## Exercise brief
Repeat exactly the lines of the entries below from the one with "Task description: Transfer" through the one with "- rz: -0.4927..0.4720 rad", both ends included, and nothing else.

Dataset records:
================

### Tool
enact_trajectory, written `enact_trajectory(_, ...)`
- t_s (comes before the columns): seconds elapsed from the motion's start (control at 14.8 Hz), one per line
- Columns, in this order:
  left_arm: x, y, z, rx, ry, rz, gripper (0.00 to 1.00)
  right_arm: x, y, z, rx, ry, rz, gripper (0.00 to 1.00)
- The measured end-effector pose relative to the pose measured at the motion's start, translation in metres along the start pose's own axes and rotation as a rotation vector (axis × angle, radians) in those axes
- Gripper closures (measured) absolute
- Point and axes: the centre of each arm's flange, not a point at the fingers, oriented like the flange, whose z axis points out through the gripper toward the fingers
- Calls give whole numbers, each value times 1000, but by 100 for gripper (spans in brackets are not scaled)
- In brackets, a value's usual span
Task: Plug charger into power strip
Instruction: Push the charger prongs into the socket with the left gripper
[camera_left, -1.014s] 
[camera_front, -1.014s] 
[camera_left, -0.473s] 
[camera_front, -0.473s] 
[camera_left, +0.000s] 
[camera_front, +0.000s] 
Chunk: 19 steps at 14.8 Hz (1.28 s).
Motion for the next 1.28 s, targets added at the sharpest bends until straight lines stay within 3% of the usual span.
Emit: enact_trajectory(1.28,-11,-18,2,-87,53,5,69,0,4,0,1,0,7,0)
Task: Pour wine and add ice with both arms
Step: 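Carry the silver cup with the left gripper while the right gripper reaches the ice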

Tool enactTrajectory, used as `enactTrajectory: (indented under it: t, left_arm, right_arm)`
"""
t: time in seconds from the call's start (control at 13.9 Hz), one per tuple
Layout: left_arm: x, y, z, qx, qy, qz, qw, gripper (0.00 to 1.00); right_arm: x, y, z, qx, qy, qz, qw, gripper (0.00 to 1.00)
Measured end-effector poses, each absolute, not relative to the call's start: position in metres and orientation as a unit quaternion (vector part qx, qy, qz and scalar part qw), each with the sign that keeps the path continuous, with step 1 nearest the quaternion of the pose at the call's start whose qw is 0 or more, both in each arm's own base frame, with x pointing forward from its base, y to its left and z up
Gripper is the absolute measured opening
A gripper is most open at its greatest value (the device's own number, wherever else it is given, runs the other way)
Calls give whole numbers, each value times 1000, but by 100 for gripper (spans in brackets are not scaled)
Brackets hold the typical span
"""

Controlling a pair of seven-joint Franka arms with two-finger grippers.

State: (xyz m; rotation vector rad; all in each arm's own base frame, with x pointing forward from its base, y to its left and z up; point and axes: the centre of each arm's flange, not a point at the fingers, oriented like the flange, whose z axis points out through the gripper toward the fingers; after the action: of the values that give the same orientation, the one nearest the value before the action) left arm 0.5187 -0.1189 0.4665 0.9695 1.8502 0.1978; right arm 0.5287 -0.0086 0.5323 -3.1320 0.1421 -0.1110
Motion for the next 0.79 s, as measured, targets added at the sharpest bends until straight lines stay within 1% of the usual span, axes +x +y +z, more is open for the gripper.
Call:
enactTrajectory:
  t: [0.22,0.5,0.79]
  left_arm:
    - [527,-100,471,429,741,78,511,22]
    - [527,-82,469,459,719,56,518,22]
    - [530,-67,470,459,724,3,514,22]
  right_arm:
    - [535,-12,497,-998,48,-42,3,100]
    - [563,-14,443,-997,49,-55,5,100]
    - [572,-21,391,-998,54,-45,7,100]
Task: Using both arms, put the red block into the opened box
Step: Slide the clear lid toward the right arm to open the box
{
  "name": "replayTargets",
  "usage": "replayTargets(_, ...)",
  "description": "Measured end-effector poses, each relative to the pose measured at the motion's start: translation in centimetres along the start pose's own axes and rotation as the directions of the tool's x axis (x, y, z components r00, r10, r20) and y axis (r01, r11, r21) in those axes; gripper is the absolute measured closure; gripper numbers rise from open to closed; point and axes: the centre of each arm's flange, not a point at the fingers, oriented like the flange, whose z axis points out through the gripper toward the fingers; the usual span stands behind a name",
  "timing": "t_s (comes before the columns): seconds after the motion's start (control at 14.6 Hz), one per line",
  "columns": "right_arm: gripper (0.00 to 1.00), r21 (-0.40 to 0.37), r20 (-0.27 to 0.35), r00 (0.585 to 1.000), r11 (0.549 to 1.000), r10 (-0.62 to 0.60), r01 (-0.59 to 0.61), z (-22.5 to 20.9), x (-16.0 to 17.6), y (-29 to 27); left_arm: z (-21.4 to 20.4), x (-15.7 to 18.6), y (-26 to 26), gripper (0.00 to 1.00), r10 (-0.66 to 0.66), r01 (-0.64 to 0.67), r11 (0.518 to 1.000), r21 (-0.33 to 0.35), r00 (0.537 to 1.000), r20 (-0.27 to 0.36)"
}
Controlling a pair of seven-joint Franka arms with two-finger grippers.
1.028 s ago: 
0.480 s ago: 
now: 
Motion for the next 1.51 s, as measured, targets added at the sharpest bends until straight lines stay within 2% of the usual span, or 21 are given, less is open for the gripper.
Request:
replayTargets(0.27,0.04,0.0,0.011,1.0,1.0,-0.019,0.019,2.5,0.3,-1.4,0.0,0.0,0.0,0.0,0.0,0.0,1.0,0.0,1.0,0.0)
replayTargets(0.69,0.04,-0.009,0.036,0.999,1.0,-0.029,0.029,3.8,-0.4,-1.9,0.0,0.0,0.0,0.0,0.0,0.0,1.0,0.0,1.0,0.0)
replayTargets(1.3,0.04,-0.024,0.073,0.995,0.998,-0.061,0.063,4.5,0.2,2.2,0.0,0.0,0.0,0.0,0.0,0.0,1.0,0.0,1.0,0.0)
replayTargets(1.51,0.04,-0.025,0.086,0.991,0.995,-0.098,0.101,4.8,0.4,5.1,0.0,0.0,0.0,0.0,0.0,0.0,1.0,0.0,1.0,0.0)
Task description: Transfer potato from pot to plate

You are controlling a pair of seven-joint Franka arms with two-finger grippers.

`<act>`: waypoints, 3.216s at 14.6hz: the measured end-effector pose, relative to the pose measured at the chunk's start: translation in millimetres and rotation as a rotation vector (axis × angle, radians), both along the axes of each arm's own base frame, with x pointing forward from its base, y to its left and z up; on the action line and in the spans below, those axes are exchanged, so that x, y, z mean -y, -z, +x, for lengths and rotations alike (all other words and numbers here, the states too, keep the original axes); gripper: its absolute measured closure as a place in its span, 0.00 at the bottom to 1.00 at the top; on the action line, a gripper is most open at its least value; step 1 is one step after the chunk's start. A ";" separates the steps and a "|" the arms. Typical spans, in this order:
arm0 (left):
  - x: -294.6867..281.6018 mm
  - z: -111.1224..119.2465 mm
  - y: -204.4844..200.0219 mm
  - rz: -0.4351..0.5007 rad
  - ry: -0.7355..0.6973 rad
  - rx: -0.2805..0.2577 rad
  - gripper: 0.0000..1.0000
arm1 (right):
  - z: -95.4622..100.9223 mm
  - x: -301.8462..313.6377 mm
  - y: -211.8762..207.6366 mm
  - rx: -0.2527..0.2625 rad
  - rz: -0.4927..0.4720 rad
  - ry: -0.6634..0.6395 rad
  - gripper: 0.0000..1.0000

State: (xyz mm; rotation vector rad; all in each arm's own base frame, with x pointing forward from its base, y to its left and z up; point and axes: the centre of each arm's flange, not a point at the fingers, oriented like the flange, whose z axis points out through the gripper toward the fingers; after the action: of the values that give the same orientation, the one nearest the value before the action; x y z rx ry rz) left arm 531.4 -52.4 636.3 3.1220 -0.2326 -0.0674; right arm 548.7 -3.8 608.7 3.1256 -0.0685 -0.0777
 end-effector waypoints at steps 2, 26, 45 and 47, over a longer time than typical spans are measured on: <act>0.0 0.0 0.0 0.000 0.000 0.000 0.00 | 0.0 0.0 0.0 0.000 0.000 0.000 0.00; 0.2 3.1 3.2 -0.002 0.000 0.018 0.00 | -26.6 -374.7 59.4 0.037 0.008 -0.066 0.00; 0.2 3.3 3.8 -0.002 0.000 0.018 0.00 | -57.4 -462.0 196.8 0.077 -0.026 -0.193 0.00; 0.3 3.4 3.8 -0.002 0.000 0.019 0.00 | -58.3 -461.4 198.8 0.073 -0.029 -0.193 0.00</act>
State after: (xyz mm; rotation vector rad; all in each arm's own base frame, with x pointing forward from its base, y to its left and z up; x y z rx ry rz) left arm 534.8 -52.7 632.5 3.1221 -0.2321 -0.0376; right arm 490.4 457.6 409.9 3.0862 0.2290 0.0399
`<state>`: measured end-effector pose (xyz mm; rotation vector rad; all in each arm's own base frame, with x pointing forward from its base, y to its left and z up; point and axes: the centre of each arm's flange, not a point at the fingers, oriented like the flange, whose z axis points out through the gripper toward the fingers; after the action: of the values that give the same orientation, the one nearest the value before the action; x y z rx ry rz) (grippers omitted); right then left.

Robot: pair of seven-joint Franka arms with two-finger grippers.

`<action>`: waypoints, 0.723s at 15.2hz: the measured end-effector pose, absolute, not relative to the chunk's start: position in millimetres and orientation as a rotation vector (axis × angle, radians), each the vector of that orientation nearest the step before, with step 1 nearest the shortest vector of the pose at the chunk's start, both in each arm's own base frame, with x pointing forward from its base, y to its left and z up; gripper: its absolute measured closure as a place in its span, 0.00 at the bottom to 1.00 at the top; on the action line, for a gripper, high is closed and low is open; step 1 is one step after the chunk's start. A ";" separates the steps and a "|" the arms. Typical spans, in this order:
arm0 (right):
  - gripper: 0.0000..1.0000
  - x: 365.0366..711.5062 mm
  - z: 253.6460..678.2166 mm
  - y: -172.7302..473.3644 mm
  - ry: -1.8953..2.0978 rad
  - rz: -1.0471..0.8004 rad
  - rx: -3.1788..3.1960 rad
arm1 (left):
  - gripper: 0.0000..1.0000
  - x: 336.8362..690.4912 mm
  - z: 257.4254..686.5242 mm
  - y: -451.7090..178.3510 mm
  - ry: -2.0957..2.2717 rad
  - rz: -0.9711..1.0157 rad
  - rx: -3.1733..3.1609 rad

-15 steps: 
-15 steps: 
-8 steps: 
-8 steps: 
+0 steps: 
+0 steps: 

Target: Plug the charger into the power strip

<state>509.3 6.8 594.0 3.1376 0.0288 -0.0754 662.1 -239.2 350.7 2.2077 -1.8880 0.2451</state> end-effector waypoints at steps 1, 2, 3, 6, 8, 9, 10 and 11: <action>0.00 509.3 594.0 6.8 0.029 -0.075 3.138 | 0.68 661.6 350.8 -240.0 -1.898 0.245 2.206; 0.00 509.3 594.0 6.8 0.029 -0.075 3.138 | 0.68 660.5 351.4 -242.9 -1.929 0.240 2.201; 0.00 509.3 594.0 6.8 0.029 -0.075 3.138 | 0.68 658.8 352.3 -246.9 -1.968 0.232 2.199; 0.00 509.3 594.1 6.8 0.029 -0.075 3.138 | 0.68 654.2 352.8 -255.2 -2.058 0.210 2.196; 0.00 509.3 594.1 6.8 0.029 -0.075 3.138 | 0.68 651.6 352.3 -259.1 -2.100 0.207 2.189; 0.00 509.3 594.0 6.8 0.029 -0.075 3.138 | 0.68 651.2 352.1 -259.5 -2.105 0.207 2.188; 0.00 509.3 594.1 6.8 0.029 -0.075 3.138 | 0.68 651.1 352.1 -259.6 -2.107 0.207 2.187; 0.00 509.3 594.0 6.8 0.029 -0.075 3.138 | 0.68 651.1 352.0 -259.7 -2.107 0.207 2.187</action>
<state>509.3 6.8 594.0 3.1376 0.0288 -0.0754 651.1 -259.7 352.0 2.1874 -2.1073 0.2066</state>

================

## Exercise response
Task description: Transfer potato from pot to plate

You are controlling a pair of seven-joint Franka arms with two-finger grippers.

`<act>`: waypoints, 3.216s at 14.6hz: the measured end-effector pose, relative to the pose measured at the chunk's start: translation in millimetres and rotation as a rotation vector (axis × angle, radians), both along the axes of each arm's own base frame, with x pointing forward from its base, y to its left and z up; on the action line and in the spans below, those axes are exchanged, so that x, y, z mean -y, -z, +x, for lengths and rotations alike (all other words and numbers here, the states too, keep the original axes); gripper: its absolute measured closure as a place in its span, 0.00 at the bottom to 1.00 at the top; on the action line, a gripper is most open at its least value; step 1 is one step after the chunk's start. A ";" separates the steps and a "|" the arms. Typical spans, in this order:
arm0 (left):
  - x: -294.6867..281.6018 mm
  - z: -111.1224..119.2465 mm
  - y: -204.4844..200.0219 mm
  - rz: -0.4351..0.5007 rad
  - ry: -0.7355..0.6973 rad
  - rx: -0.2805..0.2577 rad
  - gripper: 0.0000..1.0000
arm1 (right):
  - z: -95.4622..100.9223 mm
  - x: -301.8462..313.6377 mm
  - y: -211.8762..207.6366 mm
  - rx: -0.2527..0.2625 rad
  - rz: -0.4927..0.4720 rad

There is nothing else to this exercise.